Provider	Endpoint	Header	Algorithm
GitHub	`/api/webhooks/github`	`x-hub-signature-256`	HMAC-SHA256 of raw body, hex, prefixed `sha256=`
GitLab	`/api/webhooks/gitlab`	`x-gitlab-token`	Shared secret matched against `sha256(token)`
Linear	`/api/webhooks/linear`	`linear-signature`	HMAC-SHA256 of `<timestamp>.<body>`, formatted `t=<timestamp>,s=<signature>`

Each handler reads provider delivery headers for logging: x-github-delivery, x-github-event, x-gitlab-event, and x-gitlab-event-uuid.

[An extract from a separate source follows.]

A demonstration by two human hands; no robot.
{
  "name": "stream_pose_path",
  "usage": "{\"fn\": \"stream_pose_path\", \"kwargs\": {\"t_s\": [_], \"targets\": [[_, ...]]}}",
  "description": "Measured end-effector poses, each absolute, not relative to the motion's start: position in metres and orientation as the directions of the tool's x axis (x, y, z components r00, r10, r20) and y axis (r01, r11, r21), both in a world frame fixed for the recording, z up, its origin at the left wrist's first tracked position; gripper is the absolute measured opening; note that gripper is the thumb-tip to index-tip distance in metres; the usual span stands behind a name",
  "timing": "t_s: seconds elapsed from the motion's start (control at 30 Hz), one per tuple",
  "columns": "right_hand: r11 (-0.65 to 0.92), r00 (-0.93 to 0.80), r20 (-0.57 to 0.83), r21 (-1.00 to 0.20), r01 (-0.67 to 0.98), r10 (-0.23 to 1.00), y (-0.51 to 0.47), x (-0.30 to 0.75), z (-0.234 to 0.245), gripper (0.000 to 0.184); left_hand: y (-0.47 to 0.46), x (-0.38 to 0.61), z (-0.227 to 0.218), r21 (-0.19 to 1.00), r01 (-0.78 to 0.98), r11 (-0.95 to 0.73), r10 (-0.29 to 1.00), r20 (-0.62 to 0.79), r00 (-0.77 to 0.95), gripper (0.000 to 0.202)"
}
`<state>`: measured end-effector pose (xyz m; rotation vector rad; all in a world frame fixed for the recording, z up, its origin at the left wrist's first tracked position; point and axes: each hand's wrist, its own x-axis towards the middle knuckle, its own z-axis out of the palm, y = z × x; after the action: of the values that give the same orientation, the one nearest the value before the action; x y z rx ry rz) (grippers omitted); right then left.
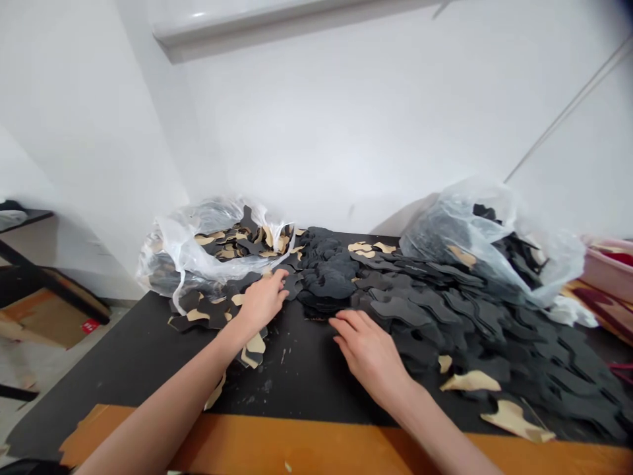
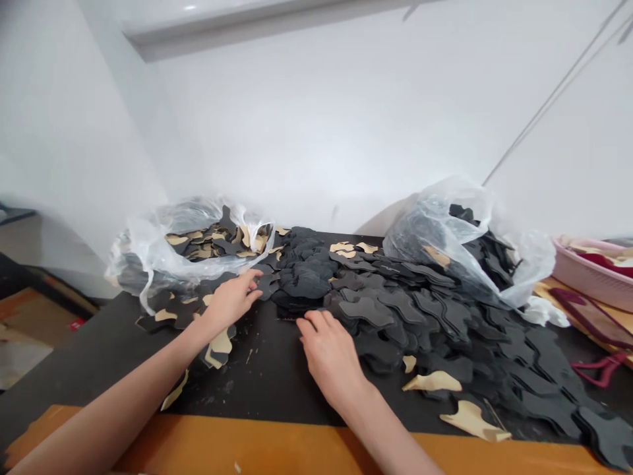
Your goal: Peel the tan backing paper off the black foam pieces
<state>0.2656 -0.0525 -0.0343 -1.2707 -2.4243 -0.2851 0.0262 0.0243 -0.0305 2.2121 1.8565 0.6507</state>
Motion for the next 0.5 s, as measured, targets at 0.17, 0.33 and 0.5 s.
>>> {"fn": "stream_pose_path", "kwargs": {"t_s": [0.17, 0.33, 0.5], "targets": [[0.589, -0.548, 0.390, 0.018, 0.808, 0.740, -0.012, 0.233, -0.032, 0.016, 0.015, 0.004, -0.023, 0.543, 0.827, -0.145, 0.981, 0.190, 0.047, 0.055], [0.598, -0.502, 0.424, -0.129, 0.791, 0.754, 0.003, 0.230, -0.026, 0.013, -0.010, -0.001, -0.006, 0.759, 0.639, -0.125, 0.989, 0.146, 0.021, 0.060], [0.598, -0.468, 0.378, -0.408, 0.690, 0.799, -0.016, 0.243, -0.014, 0.016, -0.029, 0.002, 0.003, 0.898, 0.434, -0.072, 0.997, 0.066, 0.029, 0.030]]}}
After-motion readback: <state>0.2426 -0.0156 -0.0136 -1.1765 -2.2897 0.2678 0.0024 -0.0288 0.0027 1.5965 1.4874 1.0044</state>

Verifying a webhook signature

Below is a reference implementation for the Linear scheme TofuPilot uses inbound, which you can adapt to your stack.

verify_webhook.py

import hmac
import hashlib
import time

def verify(body: bytes, signature_header: str, secret: str) -> bool:
    parts = dict(p.split("=", 1) for p in signature_header.split(","))
    timestamp = parts.get("t")
    signature = parts.get("s")
    if not timestamp or not signature:
        return False

    now_ms = int(time.time() * 1000)
    if abs(now_ms - int(timestamp)) > 5 * 60 * 1000:
        return False

    payload = f"{timestamp}.".encode() + body
    expected = hmac.new(secret.encode(), payload, hashlib.sha256).hexdigest()
    return hmac.compare_digest(expected, signature)

verify-webhook.js

import { createHmac, timingSafeEqual } from 'node:crypto';

export function verify(body, signatureHeader, secret) {
  const parts = Object.fromEntries(
    signatureHeader.split(',').map((p) => p.split('=', 2)),
  );
  const { t: timestamp, s: signature } = parts;
  if (!timestamp || !signature) return false;

  if (Math.abs(Date.now() - Number(timestamp)) > 5 * 60 * 1000) {
    return false;
  }

  const expected = createHmac('sha256', secret)
    .update(`${timestamp}.${body}`)
    .digest('hex');

  if (expected.length !== signature.length) return false;
  return timingSafeEqual(Buffer.from(expected), Buffer.from(signature));
}

Always verify against the raw request body, because re-serializing the parsed JSON does not reproduce the signed bytes.

Replay protection

The Linear handler rejects any request whose timestamp is more than 5 minutes from server time. GitHub and GitLab inbound webhooks rely on the signature, and replay protection there comes from the provider's delivery id (x-github-delivery, x-gitlab-event-uuid).

For your own endpoints, apply the same 5-minute window once outbound signing is available. Until then, you can deduplicate by an idempotency key.